На этикетке мёд выглядел светло-коричневым и полупрозрачным. На дне банки же она увидела несколько чайных ложек густой, неоднородной массы; местами поверхность мёда покрывали мелкие блестящие кубики.
– Да, – твёрдо сказал Криф. – Точно!
Он по краю банки отодвинулся от неё чуть подальше, потом – ещё чуточку, пока не оказался вплотную к забытой в банке ложке. Он упёрся в ложку одной ногой, потом осторожно соскользнул внутрь. Уже через несколько секунд он высунулся обратно поближе к Элете. Он воздел к ней руки: в его сложенных лодочкой ладонях лежал комок мёда. Она со смешком его приняла. Липкая масса в её руках на ощупь походила на смолу.
– Не испачкайся слишком сильно, – назидательно заметила она. – Не взлетишь.
– Ешь давай!
Она подняла руки к лицу, высунула язык, осторожно лизнула – и обомлела: какая сладость, как хорошо! Не сдержав звонкого смеха, Элета напала на мёд. Он прилипал к губам, слегка хрустел на зубах, обволакивал внутреннюю поверхность щёк. Ничего вкуснее сайфейри никогда не пробовала. Она глянула вниз: Криф соскабливал мёд со стенки и слизывал с пальцев. Он поймал её взгляд, и они друг другу улыбнулись. У неё тревожно ёкнуло сердце.
Зрительный контакт прервался. Они уминали за обе щёки мёд: он успевал и себе собрать, и ей передать, а она то и дело поглядывала в сторону женщины на диване. Та почти не двигалась: только грудь её мерно и еле заметно вздымалась. Лицо у неё было осунувшееся, болезненно-бледное, усталое той вечной усталостью, которой страдают хронически перетруженные люди.
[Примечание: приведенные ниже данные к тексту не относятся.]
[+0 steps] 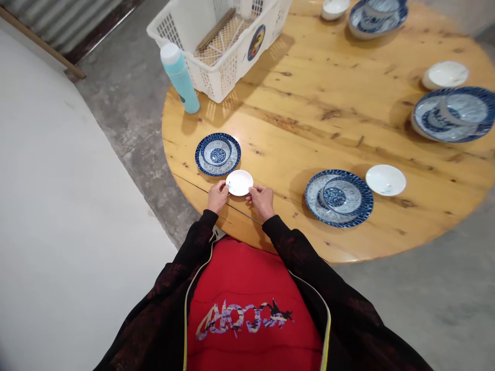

Элета с удовольствием глотала мёд, слизывала с губ, с рук, наслаждаясь его вельветовой мягкостью. В нём присутствовали нотки чего-то цветочного, чистого, чего-то, чего она в Криптограде в жизни не видела, не чуяла и не пробовала. Это был продукт из другого времени. Из прошлого, которое она видела только в поблёкших плакатах на стенах. Криф собирал для неё горсть за горстью. Он весь в меду измазался, но его это ничуть не смущало: ей даже показалось, что он, наоборот, нарочно собирал побольше липкой массы на рукава и штаны, чтобы забрать с собой запас на остаток ночи. Будто он и сам был пчелой. Последней на свете.
– Говорил я, – выдохнул он, – не пожалеешь.
Она звонко рассмеялась. Элета и впрямь совсем не жалела.
В этот момент дверь трейлера громко щёлкнула. Элета замерла, вскинулась, шикнула на Крифа. Распахнулись глаза спавшей на диванчике женщины. Она приподняла голову и уставилась прямо на Элету. Сайфейри застыла. Люди очень часто на неё вот так прямо смотрели – и всё равно не видели.
В открывшуюся дверь вошли ещё двое людей. Мальчики. Разного возраста: одному на вид было лет пятнадцать, второй был на несколько лет младше. В обоих она заметила сходство с женщиной на диване.
Женщина издала болезненный стон.
– На столе! – сорвалось с её губ, и Элета поняла, что время вышло.